Editor's Note: This article refers to an older version of Strike It Rich With Pocket Change. Links to the book have been updated to feature the current edition.
IOLA, Wis. (June 18, 2012) -- A 1983 copper-alloy cent has been found by a Pennsylvania collector who had purchased a copy of Strike it Rich with Pocket Change that was co-authored by Dr. Brian Allen and Ken Potter.
It is the second one known to exist. All cents made in 1983 should be of copper-coated zinc. The collector, who wishes to remain anonymous, made her discovery several weeks after acquiring the book.
She reports that she found the copper cent after reading Potter and Allen's account of how Billy Crawford of South Carolina found one by setting all the 1983 cents to the side, while looking for doubled dies and other varieties in circulated rolls, so that he could weigh them all later.

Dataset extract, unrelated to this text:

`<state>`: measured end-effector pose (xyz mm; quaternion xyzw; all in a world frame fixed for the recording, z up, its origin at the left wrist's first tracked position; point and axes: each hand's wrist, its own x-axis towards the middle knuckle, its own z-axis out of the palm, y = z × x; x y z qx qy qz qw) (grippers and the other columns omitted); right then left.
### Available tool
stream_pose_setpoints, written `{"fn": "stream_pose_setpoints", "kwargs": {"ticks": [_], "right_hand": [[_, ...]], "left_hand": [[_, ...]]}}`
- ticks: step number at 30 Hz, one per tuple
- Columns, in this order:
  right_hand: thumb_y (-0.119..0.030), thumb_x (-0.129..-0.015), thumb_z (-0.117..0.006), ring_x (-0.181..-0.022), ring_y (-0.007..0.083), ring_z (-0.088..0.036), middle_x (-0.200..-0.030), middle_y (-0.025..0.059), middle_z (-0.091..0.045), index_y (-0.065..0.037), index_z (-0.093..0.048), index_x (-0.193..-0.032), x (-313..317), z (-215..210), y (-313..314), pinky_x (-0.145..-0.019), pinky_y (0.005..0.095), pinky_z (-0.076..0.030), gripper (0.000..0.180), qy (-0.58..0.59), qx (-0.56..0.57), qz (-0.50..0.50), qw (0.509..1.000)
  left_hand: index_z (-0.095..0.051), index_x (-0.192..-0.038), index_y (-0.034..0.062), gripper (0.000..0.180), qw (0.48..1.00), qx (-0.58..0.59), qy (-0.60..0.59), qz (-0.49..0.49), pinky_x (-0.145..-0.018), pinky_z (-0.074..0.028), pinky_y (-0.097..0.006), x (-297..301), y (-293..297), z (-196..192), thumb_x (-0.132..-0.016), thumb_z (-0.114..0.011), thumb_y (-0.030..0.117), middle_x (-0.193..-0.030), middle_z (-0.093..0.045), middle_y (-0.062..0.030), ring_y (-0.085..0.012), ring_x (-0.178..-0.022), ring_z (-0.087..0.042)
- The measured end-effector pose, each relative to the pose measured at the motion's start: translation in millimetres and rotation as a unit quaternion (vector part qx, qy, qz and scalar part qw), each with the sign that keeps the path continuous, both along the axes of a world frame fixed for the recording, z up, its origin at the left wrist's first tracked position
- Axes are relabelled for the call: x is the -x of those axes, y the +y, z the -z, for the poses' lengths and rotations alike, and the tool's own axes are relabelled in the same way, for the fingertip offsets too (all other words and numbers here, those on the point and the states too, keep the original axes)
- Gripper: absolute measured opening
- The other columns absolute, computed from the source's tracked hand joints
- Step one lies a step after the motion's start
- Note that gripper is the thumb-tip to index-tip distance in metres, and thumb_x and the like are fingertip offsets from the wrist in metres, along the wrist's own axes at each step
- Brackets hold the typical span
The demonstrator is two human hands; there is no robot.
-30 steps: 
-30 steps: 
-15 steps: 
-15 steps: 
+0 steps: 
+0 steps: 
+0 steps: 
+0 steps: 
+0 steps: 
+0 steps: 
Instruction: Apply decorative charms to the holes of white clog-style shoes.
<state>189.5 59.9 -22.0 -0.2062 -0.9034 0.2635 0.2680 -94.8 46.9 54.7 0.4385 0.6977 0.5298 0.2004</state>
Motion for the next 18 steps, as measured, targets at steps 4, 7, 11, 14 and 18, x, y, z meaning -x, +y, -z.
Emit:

The cents struck from 1963 through about mid 1982 are of a solid brass composition made up of 95 percent copper and 5 percent zinc. They weigh 3.11 grams. The cents struck from about mid 1982 to date are struck on planchets made up of a solid zinc core (with a trace of copper) that are barrel plated with pure copper and weigh 2.5 grams.
Crawford hoped that his efforts would result in him finding a transitional error of a 1983 cent struck on a planchet left over from the early part of 1982 before the copper plated zinc cents were introduced later in that same year. Eventually he found one and the authors detailed his story on the find on Page 64 of the second edition and on Page 75 in the third edition of the book.
In Strike it Rich, the authors placed a possible value of $15,000 on an AU/Unc. example but it was just a guess. The owner now has this coin slated for sale in an upcoming Heritage auction.
This story has been unfolding for a while. The finder of this second example first contacted Potter Aug. 6, 2010.
He took it with him to the American Numismatic Association's World's Fair of Money last summer in Chicago where noted error coin expert and dealer Fred Weinberg of Encino, Calif., inspected it and stated it weighed within tolerance of a solid copper alloy cent and bore the correct surface characteristics.
Weinberg suggested it be sent in to the Professional Coin Grading Service for authentication and encapsulation. PCGS attributed it as genuine – not gradable and mentioned on the holder that it was a "Transitional Error." The coin had a dark area on the lower reverse.
Nonetheless, it is only one of two examples of this error that Potter knows of for sure and a fantastic find no matter what the grade.